Implementing a predictive lubrication reliability strategy

Maintenance
Tools
Typography

With a lubrication technology strategy, you can bring results to your fingertips.

Bearing failure is the most common statistic known in the maintenance and reliability field. With 58% of all bearing failures caused by lubrication contamination, substantial value is often overlooked on the plant floor. Lubricant contamination is a significant defect contributor to all rotating equipment failures. Corporate maintenance and reliability groups drive predictive maintenance strategies, and plant sites are becoming more conducive to implementing solutions.

Corporate reliability teams and their respective plant site personnel will be able to capture tangible returns within months of implementation, beginning with understanding why lubrication is important.

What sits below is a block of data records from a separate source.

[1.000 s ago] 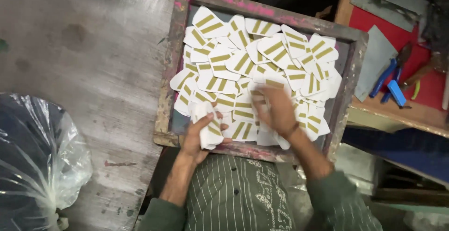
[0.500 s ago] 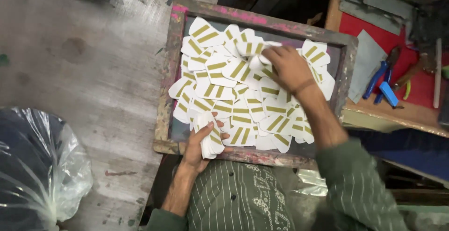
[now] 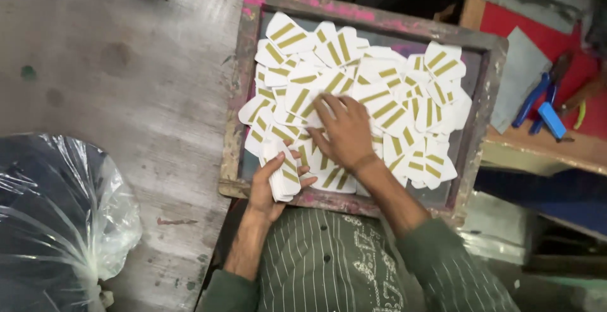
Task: The person repeatedly picks up white paper cutouts with gold stripes from a wooden tray and stacks them into neat piles on the right side of the tray. The hands work continuously, separating and aligning the cutouts to form organized stacks.
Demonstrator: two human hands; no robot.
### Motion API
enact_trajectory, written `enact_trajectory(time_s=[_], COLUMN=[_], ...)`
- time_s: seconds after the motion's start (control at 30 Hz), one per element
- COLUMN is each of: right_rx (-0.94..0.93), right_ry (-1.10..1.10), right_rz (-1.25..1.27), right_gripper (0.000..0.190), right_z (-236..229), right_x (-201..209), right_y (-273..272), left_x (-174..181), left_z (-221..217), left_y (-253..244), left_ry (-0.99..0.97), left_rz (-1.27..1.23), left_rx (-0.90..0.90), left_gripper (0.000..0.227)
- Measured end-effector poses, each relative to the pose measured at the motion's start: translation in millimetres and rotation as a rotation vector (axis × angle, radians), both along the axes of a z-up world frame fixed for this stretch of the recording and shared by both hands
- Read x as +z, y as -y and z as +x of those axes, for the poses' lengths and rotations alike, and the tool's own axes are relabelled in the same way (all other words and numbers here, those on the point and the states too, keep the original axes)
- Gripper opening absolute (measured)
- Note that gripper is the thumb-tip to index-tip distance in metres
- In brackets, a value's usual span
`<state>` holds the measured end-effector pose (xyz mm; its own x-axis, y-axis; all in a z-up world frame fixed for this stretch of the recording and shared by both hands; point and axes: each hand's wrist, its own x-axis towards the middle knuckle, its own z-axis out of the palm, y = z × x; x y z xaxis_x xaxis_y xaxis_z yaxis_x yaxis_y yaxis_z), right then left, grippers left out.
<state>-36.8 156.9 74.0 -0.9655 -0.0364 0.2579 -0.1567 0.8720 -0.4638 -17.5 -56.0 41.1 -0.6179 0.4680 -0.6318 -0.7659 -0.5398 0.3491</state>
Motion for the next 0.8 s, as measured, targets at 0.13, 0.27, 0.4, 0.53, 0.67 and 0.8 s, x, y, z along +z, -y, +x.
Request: enact_trajectory(time_s=[0.13,0.27,0.4,0.53,0.67,0.8], right_rx=[0.098,0.379,0.097,-0.106,-0.49,0.099], right_ry=[-0.037,-0.009,0.002,0.079,0.168,0.268], right_rz=[0.222,-0.181,0.149,0.019,-0.279,-0.464], right_gripper=[0.049,0.05,0.04,0.038,0.022,0.021], right_z=[-4.3,33.9,24.6,23.4,64.4,103.7], right_x=[-4.7,19.0,7.0,26.3,13.3,38.0], right_y=[9.3,15.0,-28.9,-43.6,-30.6,26.6], left_x=[-6.5,-12.7,-29.2,-33.2,-4.6,19.3], left_z=[-8.9,-1.4,21.4,8.2,3.5,-3.5], left_y=[16.0,23.9,28.1,10.8,-6.5,-8.6], left_ry=[-0.022,-0.009,0.103,-0.02,-0.035,-0.085], left_rz=[-0.036,0.325,0.203,0.595,0.191,0.036], left_rx=[-0.051,-0.041,-0.133,-0.075,-0.139,-0.126], left_gripper=[0.063,0.067,0.07,0.071,0.075,0.078])
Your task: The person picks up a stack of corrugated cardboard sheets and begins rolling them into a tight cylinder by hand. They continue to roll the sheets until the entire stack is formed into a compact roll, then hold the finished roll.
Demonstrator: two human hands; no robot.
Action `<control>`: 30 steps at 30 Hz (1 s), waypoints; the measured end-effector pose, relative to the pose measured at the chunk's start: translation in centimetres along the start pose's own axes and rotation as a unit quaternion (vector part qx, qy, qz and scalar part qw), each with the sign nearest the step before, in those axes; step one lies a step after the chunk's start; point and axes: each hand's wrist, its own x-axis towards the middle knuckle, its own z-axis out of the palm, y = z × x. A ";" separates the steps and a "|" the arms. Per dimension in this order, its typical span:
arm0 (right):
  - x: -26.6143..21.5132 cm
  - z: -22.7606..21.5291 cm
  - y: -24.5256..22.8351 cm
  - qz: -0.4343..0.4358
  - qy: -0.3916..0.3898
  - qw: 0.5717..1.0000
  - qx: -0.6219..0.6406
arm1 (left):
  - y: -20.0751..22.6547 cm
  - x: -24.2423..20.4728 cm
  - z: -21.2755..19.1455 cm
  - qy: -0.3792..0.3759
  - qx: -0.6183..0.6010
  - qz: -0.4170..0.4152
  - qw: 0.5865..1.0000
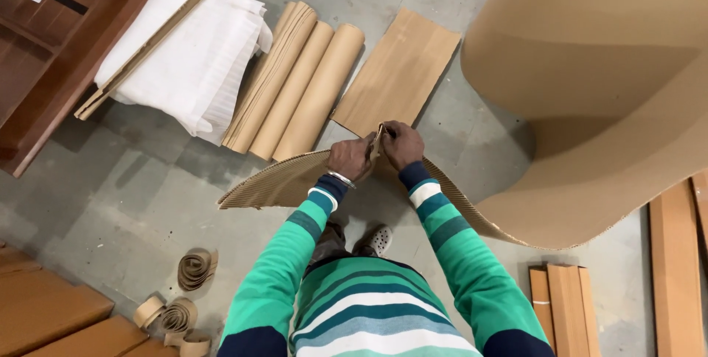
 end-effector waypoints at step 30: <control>1.0 -1.4 -0.7 0.038 -0.056 0.997 -0.048 | -1.0 0.0 1.9 0.072 0.013 0.002 0.997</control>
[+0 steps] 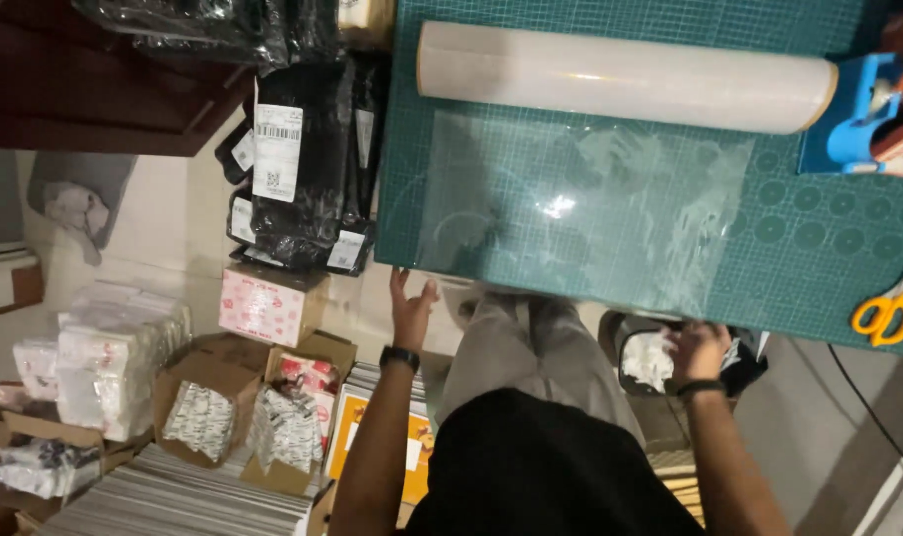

Next would be expanding toward building a predictive lubrication reliability strategy and implementing solutions. Improving lubrication reliability equipment will live in the front half of the P-F curve (which shows potential failure and functional failure) and achieve life extension upwards of three to eight times.

Put your strategy where your mouth is

Business strategies must evolve and adapt as the global demands change. 2020 was the most difficult, demanding year many have ever experienced. Several industry verticals were forced to run over capacity to keep up with demand, with maintenance tasks handcuffed to “as necessary” or “only if it breaks.”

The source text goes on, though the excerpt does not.